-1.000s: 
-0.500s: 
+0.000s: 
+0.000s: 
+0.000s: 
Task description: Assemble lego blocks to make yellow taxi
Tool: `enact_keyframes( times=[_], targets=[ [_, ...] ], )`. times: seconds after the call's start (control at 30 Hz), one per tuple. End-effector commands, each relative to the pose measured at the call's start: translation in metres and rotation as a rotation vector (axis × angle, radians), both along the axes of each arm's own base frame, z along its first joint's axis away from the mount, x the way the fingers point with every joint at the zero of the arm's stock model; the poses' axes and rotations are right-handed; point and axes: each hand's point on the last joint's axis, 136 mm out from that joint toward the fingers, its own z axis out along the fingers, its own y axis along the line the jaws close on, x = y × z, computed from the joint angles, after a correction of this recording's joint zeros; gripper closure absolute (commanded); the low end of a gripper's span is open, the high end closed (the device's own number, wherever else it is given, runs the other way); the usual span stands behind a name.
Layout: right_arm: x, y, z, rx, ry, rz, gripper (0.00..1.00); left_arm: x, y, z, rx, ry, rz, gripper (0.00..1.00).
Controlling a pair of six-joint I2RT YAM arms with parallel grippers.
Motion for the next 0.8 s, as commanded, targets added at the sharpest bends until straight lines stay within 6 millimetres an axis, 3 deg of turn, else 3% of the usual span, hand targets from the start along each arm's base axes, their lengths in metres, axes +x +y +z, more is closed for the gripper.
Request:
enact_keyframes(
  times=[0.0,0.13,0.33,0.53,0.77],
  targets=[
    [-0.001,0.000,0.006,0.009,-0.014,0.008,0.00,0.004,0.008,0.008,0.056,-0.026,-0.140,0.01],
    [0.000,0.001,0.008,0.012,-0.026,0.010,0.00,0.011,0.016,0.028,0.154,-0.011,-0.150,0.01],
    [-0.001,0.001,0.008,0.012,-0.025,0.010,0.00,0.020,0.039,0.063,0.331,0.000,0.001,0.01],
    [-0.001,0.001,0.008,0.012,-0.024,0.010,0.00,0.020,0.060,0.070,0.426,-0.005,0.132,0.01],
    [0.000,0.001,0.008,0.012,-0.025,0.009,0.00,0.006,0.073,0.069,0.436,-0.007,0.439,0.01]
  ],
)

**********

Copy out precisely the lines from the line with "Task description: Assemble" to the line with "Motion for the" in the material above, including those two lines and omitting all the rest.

Task description: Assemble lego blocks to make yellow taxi
Tool: `enact_keyframes( times=[_], targets=[ [_, ...] ], )`. times: seconds after the call's start (control at 30 Hz), one per tuple. End-effector commands, each relative to the pose measured at the call's start: translation in metres and rotation as a rotation vector (axis × angle, radians), both along the axes of each arm's own base frame, z along its first joint's axis away from the mount, x the way the fingers point with every joint at the zero of the arm's stock model; the poses' axes and rotations are right-handed; point and axes: each hand's point on the last joint's axis, 136 mm out from that joint toward the fingers, its own z axis out along the fingers, its own y axis along the line the jaws close on, x = y × z, computed from the joint angles, after a correction of this recording's joint zeros; gripper closure absolute (commanded); the low end of a gripper's span is open, the high end closed (the device's own number, wherever else it is given, runs the other way); the usual span stands behind a name.
Layout: right_arm: x, y, z, rx, ry, rz, gripper (0.00..1.00); left_arm: x, y, z, rx, ry, rz, gripper (0.00..1.00).
Controlling a pair of six-joint I2RT YAM arms with parallel grippers.
Motion for the next 0.8 s, as commanded, targets added at the sharpest bends until straight lines stay within 6 millimetres an axis, 3 deg of turn, else 3% of the usual span, hand targets from the start along each arm's base axes, their lengths in metres, axes +x +y +z, more is closed for the gripper.

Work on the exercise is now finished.